■ TASK GOAL ■
Each line below that contains the word "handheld" is to be counted; give only the final number.

■ DATA FOR THIS EXERCISE ■
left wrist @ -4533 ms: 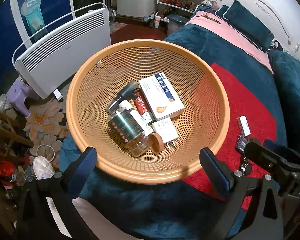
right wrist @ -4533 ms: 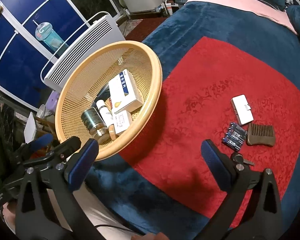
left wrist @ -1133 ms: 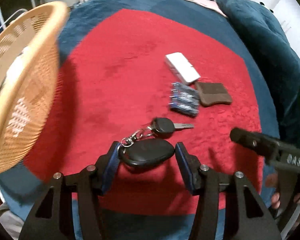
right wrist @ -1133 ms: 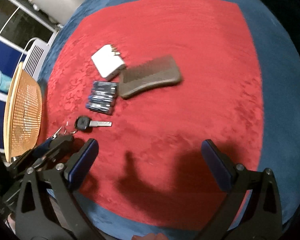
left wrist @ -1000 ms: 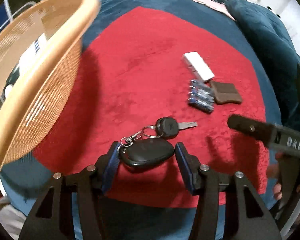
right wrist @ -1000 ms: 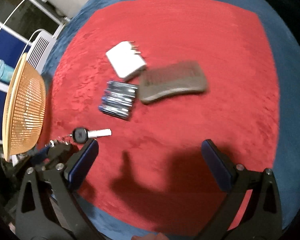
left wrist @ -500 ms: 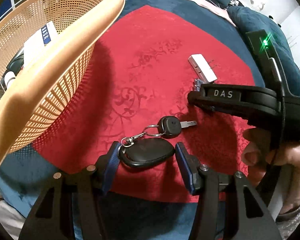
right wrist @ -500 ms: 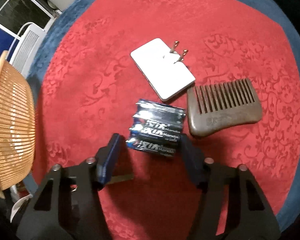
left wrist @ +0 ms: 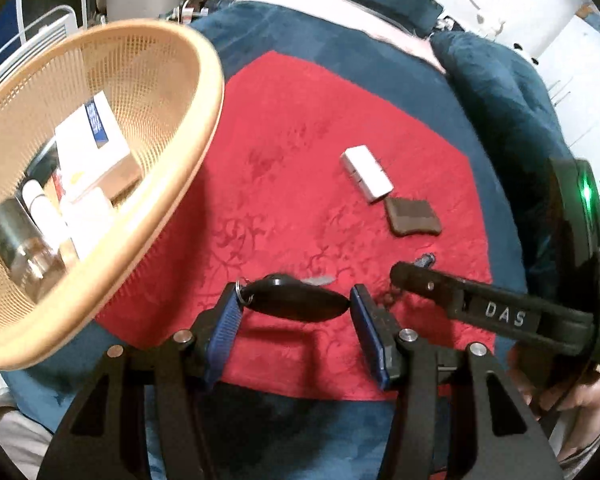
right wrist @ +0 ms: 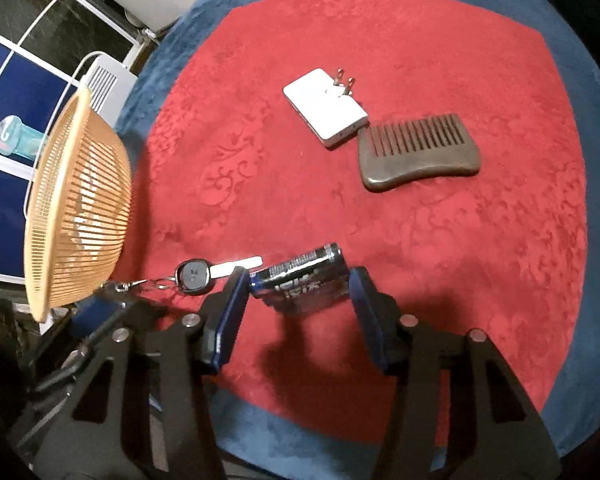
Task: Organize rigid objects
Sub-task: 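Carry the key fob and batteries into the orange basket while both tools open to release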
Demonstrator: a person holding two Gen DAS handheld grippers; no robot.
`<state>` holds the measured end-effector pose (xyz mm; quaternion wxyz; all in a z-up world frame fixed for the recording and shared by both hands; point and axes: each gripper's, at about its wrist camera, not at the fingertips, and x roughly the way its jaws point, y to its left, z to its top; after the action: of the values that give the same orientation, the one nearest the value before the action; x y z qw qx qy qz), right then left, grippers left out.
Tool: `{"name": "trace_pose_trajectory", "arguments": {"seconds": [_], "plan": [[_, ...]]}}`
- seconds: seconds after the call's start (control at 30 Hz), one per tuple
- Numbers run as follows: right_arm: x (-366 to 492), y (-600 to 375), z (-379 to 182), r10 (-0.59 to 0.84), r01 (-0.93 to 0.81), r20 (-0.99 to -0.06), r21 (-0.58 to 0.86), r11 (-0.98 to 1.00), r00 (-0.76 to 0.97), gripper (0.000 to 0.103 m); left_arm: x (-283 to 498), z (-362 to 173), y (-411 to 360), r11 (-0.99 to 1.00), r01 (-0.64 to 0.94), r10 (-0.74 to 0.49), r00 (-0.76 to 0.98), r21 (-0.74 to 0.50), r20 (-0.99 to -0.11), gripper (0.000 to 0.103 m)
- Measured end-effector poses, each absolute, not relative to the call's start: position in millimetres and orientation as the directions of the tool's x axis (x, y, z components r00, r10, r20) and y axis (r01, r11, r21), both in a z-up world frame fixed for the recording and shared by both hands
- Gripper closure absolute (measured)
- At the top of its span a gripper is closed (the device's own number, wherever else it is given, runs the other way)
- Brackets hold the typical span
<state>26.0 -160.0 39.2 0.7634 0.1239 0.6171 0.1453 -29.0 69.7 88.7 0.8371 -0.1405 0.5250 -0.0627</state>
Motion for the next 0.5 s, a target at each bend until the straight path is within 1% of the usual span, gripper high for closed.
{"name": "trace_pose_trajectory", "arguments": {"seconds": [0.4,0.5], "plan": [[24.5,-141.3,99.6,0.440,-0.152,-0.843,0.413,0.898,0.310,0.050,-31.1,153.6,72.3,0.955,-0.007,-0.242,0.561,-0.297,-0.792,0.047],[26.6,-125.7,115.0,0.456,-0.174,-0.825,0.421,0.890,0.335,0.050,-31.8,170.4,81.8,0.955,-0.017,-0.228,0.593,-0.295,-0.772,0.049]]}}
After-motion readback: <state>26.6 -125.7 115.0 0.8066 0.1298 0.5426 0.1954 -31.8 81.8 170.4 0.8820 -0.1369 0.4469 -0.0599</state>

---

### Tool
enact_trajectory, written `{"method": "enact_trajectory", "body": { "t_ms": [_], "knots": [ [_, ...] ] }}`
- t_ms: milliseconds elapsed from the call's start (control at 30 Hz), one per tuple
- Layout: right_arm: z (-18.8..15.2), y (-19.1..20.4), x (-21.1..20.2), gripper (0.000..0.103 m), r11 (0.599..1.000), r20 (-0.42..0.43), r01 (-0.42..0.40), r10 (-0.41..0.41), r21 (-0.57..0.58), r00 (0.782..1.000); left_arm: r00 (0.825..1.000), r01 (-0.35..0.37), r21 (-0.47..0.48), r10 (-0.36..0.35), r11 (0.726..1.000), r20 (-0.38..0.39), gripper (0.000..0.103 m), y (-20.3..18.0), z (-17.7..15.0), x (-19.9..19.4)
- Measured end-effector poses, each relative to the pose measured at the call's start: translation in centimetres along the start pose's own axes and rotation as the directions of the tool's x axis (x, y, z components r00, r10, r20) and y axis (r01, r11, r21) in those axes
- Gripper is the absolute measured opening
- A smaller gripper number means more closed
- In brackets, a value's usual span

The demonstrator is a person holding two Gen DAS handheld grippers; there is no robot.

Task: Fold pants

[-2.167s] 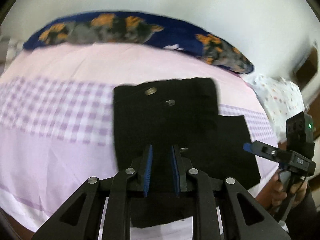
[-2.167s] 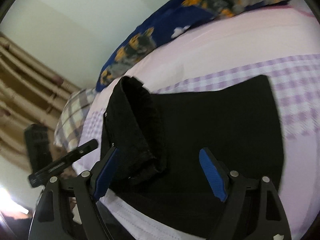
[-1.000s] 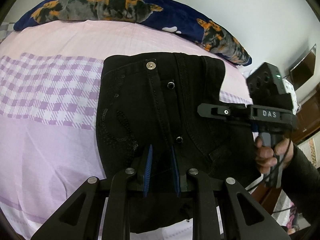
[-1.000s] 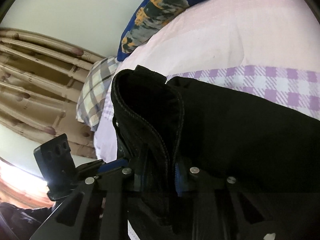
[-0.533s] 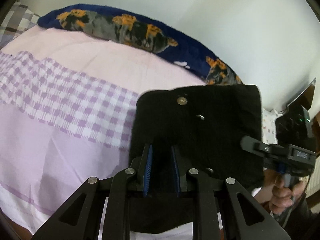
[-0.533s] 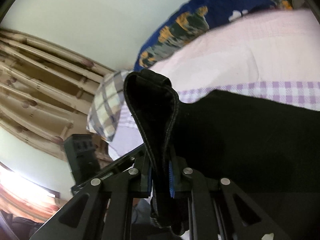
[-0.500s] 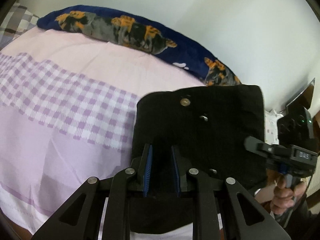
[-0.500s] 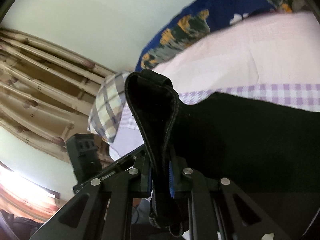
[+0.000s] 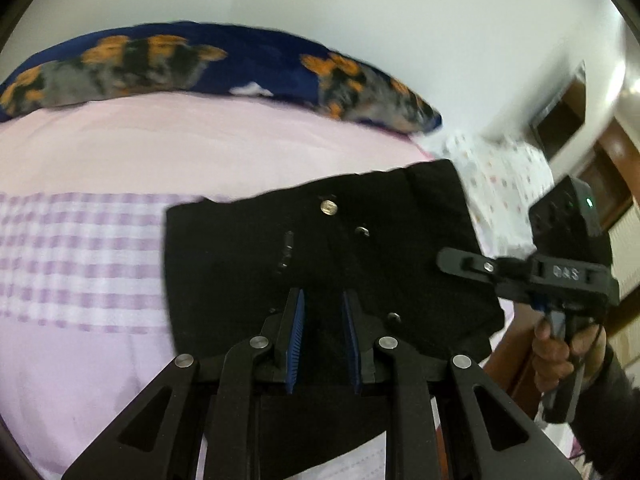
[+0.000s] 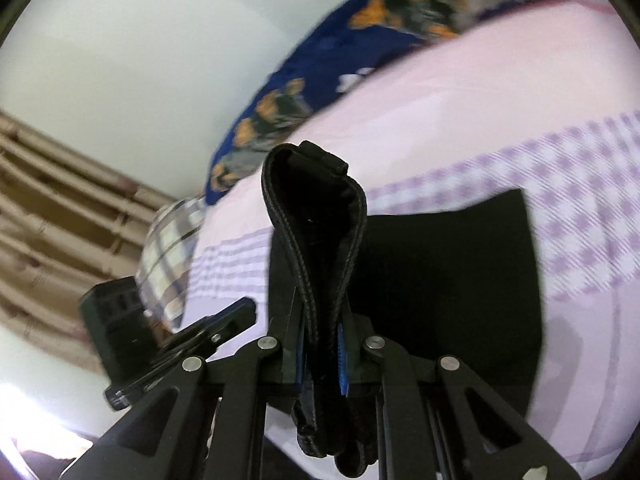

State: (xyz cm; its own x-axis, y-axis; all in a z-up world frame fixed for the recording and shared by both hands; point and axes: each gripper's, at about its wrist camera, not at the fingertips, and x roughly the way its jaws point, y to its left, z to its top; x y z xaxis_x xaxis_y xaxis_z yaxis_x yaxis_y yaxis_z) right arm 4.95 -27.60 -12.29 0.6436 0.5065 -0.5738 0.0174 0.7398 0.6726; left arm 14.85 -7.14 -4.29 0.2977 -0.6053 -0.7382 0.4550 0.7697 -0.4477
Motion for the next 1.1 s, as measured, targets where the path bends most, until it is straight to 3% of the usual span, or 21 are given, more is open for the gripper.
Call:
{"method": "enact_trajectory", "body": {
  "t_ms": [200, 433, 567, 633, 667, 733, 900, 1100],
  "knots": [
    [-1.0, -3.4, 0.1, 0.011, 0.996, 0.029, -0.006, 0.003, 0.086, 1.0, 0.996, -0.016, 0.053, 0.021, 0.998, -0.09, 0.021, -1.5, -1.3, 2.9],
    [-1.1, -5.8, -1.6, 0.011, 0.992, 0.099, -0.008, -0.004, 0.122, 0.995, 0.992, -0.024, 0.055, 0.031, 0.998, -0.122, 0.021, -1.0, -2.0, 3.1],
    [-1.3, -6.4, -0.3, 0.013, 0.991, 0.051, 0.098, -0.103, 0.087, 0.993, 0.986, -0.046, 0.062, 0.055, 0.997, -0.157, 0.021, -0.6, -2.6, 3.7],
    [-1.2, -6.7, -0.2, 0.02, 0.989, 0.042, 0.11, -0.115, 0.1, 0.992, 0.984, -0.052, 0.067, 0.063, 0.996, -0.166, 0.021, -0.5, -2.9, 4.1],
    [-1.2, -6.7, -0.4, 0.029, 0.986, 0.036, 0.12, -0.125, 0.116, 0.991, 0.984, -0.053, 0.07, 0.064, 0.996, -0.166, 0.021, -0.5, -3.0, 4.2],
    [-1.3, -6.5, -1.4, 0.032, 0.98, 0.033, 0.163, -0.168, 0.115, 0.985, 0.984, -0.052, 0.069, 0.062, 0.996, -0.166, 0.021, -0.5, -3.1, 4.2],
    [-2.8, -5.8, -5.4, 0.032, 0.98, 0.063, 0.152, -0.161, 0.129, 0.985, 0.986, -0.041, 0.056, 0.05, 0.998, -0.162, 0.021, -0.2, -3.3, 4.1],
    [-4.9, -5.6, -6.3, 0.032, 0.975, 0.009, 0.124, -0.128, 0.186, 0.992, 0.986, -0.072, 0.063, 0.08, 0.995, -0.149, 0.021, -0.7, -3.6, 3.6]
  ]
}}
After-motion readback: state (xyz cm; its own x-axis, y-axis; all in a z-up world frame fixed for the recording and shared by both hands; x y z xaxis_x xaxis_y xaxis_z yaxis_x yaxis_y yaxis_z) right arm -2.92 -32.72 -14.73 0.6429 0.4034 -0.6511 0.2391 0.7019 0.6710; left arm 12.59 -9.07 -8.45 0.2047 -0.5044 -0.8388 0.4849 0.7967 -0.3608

■ OUTPUT OF THE TASK ■
2